Per tornare a casa dopo l’operazione ha prenotato due posti in più sul volo Bologna – Lamezia della Ryanair. Valeria al momento dell’acquisto ha spiegato ai responsabili della compagnia che avrebbe dovuto tenere le gambe distese e in tensione. Le hanno risposto che “sarebbe bastato premere un pulsante una volta arrivati in aeroporto e si sarebbe attivata in automatico l’organizzazione per l’assistenza”.

Ma così non è stato: Valeria è arrivata in ambulanza all’aeroporto, dopo cinque ore di operazione e lo stress che il dolore e l’anestesia le hanno inevitabilmente provocato. Nonostante le rassicurazioni ricevute, ad aspettarla c’era solo una sedia a rotelle.

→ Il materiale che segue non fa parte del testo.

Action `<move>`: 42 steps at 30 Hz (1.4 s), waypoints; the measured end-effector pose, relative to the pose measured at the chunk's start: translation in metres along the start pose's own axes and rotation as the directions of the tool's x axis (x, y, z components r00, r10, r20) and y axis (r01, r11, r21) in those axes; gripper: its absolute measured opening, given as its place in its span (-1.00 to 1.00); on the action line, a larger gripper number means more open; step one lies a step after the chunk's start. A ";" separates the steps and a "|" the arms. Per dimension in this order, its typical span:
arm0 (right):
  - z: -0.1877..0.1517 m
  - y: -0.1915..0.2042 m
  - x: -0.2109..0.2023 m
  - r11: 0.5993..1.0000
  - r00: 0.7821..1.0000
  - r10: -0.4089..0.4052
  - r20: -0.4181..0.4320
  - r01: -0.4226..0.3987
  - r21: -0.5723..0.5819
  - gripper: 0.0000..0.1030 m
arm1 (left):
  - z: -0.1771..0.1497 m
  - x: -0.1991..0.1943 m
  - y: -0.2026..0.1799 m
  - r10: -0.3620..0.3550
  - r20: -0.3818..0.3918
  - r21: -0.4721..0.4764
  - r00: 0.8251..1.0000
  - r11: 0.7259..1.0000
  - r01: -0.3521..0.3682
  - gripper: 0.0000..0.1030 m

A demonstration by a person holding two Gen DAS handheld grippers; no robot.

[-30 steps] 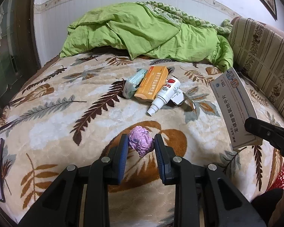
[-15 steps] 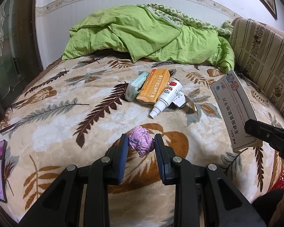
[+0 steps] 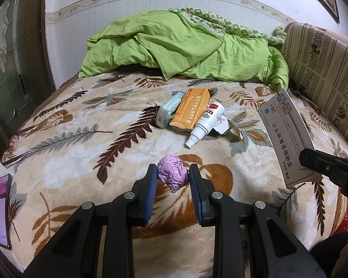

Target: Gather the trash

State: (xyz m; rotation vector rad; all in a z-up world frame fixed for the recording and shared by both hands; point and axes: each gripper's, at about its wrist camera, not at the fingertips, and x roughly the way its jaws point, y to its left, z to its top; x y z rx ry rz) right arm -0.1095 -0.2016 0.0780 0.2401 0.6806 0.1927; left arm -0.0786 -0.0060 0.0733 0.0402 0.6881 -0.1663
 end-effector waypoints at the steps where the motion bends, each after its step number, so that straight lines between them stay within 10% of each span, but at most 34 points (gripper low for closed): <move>1: 0.000 0.000 0.000 1.000 1.000 0.000 0.000 0.000 0.000 -0.72 | 0.002 0.001 0.002 0.001 0.001 0.001 1.000 1.000 -0.001 -0.48; 29: -0.001 -0.003 -0.008 1.000 1.000 0.003 0.009 -0.003 0.018 -0.72 | 0.000 0.002 0.000 -0.032 0.001 0.010 0.999 0.999 0.032 -0.48; 42: -0.016 -0.066 -0.084 0.975 0.999 0.036 0.021 -0.040 0.217 -0.72 | -0.002 -0.034 -0.063 -0.205 0.014 0.101 0.979 0.974 0.202 -0.48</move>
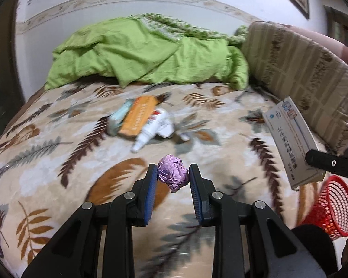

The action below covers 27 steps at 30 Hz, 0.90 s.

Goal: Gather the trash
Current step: 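Carry the foil ball and white box to the red basket and release both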

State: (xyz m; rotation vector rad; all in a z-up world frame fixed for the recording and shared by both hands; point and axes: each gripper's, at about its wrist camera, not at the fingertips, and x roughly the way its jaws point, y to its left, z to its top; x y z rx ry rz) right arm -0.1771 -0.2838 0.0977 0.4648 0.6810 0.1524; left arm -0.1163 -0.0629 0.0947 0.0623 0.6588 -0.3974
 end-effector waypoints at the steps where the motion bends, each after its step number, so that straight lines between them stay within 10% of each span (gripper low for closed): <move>1: -0.002 -0.004 -0.007 1.000 1.000 -0.005 0.004 0.005 0.005 -0.72 | 0.001 -0.002 -0.007 -0.014 0.002 0.008 1.000 1.000 0.014 -0.48; 13: -0.018 -0.078 -0.108 0.978 0.986 -0.155 0.064 0.143 0.152 -0.72 | 0.024 -0.024 -0.128 -0.278 -0.022 0.165 0.960 0.946 0.277 -0.48; 27: -0.074 -0.188 -0.206 0.842 0.919 -0.394 0.014 0.355 0.406 -0.72 | 0.002 -0.015 -0.309 -0.564 -0.319 0.261 0.762 0.721 0.642 -0.45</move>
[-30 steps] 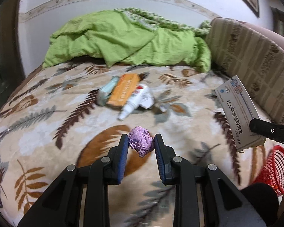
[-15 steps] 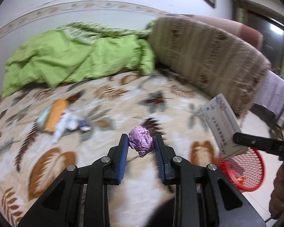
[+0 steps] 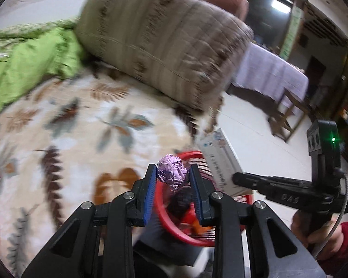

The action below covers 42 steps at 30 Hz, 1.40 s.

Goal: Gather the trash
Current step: 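Carry the foil ball and white box to the red basket and release both, then move both open tools back to the items on the bed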

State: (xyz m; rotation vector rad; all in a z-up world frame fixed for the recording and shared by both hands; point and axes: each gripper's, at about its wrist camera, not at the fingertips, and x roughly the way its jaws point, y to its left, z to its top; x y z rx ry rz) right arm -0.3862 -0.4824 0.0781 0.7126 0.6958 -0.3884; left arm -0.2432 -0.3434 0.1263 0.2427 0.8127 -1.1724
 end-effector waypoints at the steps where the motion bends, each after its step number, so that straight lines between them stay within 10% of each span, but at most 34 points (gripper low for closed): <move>1: -0.001 -0.006 0.000 1.000 1.000 -0.013 0.000 0.013 0.013 -0.72 | 0.000 0.007 -0.004 -0.026 -0.022 -0.003 0.999 1.000 0.026 -0.28; 3: -0.002 -0.016 -0.001 0.998 0.999 -0.042 0.004 0.042 0.044 -0.69 | 0.001 0.022 -0.010 -0.042 -0.057 -0.023 0.997 0.999 0.041 0.13; 17: 0.016 0.036 0.016 0.998 0.999 0.046 0.019 -0.045 -0.036 -0.43 | -0.021 -0.033 0.075 0.159 0.009 -0.153 0.987 0.976 -0.156 0.16; 26: 0.000 0.161 0.075 0.938 0.984 0.154 -0.094 -0.176 -0.300 -0.17 | -0.060 -0.098 0.168 0.347 0.025 -0.296 0.937 0.898 -0.325 0.16; 36: -0.024 0.281 0.142 0.863 0.954 0.233 -0.187 -0.291 -0.412 -0.17 | -0.089 -0.155 0.309 0.523 -0.026 -0.462 0.852 0.749 -0.475 0.16; 42: -0.041 0.298 0.170 0.853 0.928 0.266 -0.261 -0.353 -0.385 -0.17 | -0.075 -0.134 0.368 0.545 -0.059 -0.443 0.837 0.737 -0.511 0.05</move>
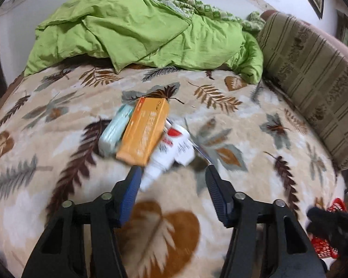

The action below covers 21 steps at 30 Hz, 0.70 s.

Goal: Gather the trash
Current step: 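Move both open tools back to the items on the bed, then grasp the white bottle with red label with the left tool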

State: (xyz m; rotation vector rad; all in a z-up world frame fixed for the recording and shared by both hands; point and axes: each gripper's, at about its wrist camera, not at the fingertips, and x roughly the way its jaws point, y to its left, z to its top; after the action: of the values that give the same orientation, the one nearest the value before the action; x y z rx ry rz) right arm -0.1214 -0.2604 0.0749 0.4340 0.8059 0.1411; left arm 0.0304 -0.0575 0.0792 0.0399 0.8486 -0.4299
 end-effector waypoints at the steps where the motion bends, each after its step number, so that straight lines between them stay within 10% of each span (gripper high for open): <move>1: -0.001 -0.001 0.002 1.000 1.000 -0.002 -0.005 0.002 -0.001 -0.17 | 0.004 0.010 0.002 0.003 -0.006 0.006 1.000 1.000 -0.003 -0.02; 11: -0.004 -0.012 0.003 0.999 0.999 0.044 -0.019 -0.043 0.021 -0.16 | 0.017 0.068 -0.001 0.084 -0.049 0.020 0.995 0.996 -0.083 -0.30; 21: 0.022 0.005 0.022 0.995 0.996 0.062 -0.057 -0.066 -0.078 -0.02 | -0.012 0.000 0.017 0.042 -0.029 -0.157 0.999 0.987 -0.046 -0.38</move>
State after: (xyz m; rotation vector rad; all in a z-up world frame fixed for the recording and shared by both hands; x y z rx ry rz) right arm -0.0896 -0.2562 0.0757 0.3818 0.8373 0.2451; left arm 0.0282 -0.0397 0.0683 -0.0816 0.9032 -0.3207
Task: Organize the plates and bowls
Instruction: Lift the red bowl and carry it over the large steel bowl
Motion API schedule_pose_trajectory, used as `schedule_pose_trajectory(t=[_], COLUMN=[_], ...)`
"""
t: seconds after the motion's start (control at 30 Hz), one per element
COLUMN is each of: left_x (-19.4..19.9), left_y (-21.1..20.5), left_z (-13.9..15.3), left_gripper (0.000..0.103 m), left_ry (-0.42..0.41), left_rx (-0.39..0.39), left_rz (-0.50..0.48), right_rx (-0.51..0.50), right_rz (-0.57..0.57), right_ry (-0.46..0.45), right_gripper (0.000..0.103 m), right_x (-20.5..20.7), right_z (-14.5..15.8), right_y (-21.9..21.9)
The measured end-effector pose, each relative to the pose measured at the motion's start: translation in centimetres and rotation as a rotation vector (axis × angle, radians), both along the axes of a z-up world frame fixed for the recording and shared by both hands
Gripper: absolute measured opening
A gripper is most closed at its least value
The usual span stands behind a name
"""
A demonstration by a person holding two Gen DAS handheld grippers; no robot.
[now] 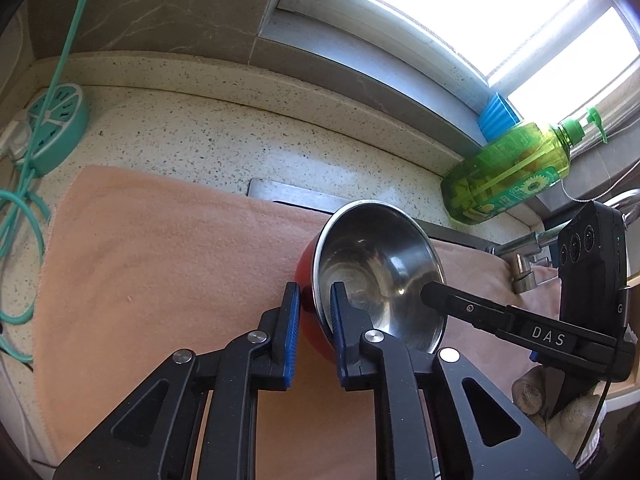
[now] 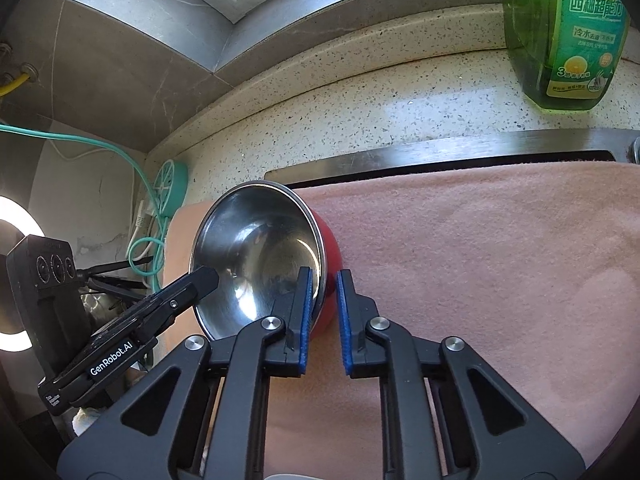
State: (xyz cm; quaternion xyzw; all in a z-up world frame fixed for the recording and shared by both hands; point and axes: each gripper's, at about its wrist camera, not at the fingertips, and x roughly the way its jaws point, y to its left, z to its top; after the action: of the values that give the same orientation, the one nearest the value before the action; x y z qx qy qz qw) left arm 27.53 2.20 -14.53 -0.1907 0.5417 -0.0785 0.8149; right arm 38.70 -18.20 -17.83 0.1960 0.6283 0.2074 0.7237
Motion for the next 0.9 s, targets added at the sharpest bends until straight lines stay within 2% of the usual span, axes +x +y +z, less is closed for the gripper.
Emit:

«Non essendo in grado di piegare le gambe per me la situazione si è rivelata subito complicata. – ha raccontato Valeria – Sebbene sia io che mio padre avessimo spiegato chiaramente quali fossero le mie esigenze, i responsabili del volo hanno fatto molti problemi ignorando che avevo acquistato dei posti in più per superare ogni tipo di ostacolo».

Sarebbe bastata una barella per portarla dall’ambulanza sul’aereo ma la compagnia irlandese si è totalmente disinteressata della questione.

«Mi è stato detto che me ne potevo tornare in clinica perché non mi avrebbero accettata, ero stanca, sofferente, stremata dal caldo, – ha aggiunto la ragazza gioiese – e loro non dimostravano nessuna disponibilità o sensibilità nei miei confronti. Continuavano a ripetermi che non potevo salire su quel volo. Raccontare ciò che è successo non rende davvero l’idea. Mio padre e mio marito non sapevano come fare, era come parlare contro un muro».

Il problema si è risolto solo grazie ad un’intuizione del padre di Valeria che ha acquistato un set di lenzuola dall’ambulanza e le ha sistemate sulla sedia a rotelle in modo da riuscire a tenere le gambe di sua figlia in tensione e poter porre fine a quella che si era trasformata in una lunga tortura.

I capricci della compagnia aerea irlandese sono costati sofferenza e anche molto denaro a Valeria che ha pagato una tariffa extra all’ambulanza per la sosta prolungata all’aeroporto.

«Mi avevano detto di arrivare con molto anticipo per salire per prima sull’aereo e potermi sistemare al meglio. – continua il racconto della ragazza – Ho seguito le loro indicazioni ma non è servito a nulla, sono stata l’ultima a prendere posto dopo infinite discussioni. Ero stremata. Grazie a Dio tra un mese starò bene, – ha concluso – ma tutte quelle persone che hanno problemi più gravi del mio è giusto che ricevano un trattamento del genere? Ero impotente di fronte a tanta meschinità. Non ho parole».

La giovane mamma gioiese è arrivata a casa stanca e incredula. Il giorno dopo è stata colpita da un ulteriore malore dovuto allo stress subìto in aeroporto. Era stata previdente e meticolosa nel segnalare con precisione tutto ciò di cui aveva bisogno e si è dovuta ugualmente scontrare con l’insensibilità della burocrazia e della compagnia aerea che le ha lasciato un’amarezza senza eguali.